Dutch shoreface dynamics at barrier islands; a BFAST sensitivity study

Organised by Laboratory of Geo-information Science and Remote Sensing

Thu 19 May 2022 14:30 to 15:00

Venue Lumen, building number 100
Room 2

By Joris Bekedam van Eck

Climate change induced sea level rise is raising pressure on low-laying coastal areas and (barrier) islands around the world, such as the Wadden islands in the Netherlands. The shoreface is where the marine environment first touches with the terrestrial environment of barrier islands. Understanding of this dynamic area is therefore of great importance in protecting terrestrial hinterlands. In the Netherlands the shoreface often studied by means of separate coastal profiles or coastlines to predict changes in the location of the shoreline. These studies can’t capture all spatiotemporal variability. Therefore, the aim of this study is to use and assess sensitivity of BFAST (Break for Additive Season and Trend) modelling in order to identify significant changes in shoreface dynamics. This model is normally used for vegetation monitoring, however in this study it will monitor shoreface dynamics such as accretion and erosion.

The JARKUS (yearly shoreface profiles) dataset, consisting of a 57 year timeseries was used to create bathymetric datasets and to derive slope gradient datasets for three Wadden islands (Terschelling, Ameland and Schiermonnikoog). A general structure of the shoreface and barrier islands was investigated (the prototype island). The most important prototype island elements in this study were the head and tail of the island. An initial BFAST parametrization was made where: a complete timeseries was used, the seasonality was removed and the default h-parameter of 0.15 was used. The h-parameter defines the minimum segment size over which trend breaks are calculated. After this, a sensitivity study on BFAST analysis has been done on the datasets by using multiple h-parameter settings corresponding to factors influencing the shoreface: h=0.15 (default), h=0.105 (storm-event) and h=0.326 (nodal tidal cycle).

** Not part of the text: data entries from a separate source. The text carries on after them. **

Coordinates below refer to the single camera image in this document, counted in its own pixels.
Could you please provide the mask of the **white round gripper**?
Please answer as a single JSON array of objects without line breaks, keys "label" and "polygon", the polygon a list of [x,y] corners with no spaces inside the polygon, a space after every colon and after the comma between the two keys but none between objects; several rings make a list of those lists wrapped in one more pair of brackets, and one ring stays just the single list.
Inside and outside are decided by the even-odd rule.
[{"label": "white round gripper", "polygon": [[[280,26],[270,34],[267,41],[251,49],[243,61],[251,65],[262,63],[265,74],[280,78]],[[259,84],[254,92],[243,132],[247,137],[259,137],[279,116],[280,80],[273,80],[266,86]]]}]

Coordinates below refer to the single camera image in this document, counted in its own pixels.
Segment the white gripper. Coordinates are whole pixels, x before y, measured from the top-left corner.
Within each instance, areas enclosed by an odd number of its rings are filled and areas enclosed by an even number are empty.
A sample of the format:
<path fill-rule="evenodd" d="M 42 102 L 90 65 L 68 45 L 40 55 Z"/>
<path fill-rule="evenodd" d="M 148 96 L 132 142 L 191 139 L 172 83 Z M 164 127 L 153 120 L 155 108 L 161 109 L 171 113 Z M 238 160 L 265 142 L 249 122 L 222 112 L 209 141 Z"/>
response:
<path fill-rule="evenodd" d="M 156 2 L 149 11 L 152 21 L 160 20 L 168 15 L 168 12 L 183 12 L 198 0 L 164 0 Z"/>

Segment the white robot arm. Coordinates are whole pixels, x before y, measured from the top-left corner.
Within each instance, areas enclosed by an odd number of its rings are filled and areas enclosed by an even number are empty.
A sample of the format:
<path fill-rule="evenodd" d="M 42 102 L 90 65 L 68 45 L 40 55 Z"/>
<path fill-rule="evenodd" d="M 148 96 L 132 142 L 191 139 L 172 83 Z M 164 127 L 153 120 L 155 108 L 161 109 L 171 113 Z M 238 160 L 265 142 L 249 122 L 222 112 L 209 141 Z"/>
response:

The Magnitude (a) and moment (b) of trend breaks (two BFAST outputs) have been analysed with landscape metrics (LSM) (a) and density plots (b). Only the greatest trend break value found within the BFAST timeseries analysis was used for this study. The Moran’s I index is one of the LSM and is an indicator of spatial autocorrelation. Patch density is another and quantifies how patchy found trend breaks are within the research area. Generally greater trend breaks, often located at head/tails of the islands, were found for lower h-parameters and clear relations occurred for LSM. High h-values led to higher Moran’s I values and lower Patch densities and vice versa. The highest Moran’s I value found was 0.857. Next to this, BFAST results were more pronounced in the bathymetric dataset compared to the slope gradient. Furthermore, clear peaks in moment of change were found using h=0.326, with peaks around 1983 and 2003 for both datasets and all islands.

To conclude, the BFAST model is able to detect significant changes at the shoreface of barrier islands and can detect different patterns for different elements of the prototype island. However, more research should investigate other BFAST models and outputs. Furthermore, usage of datasets with higher measurement frequencies could provide more detail in results.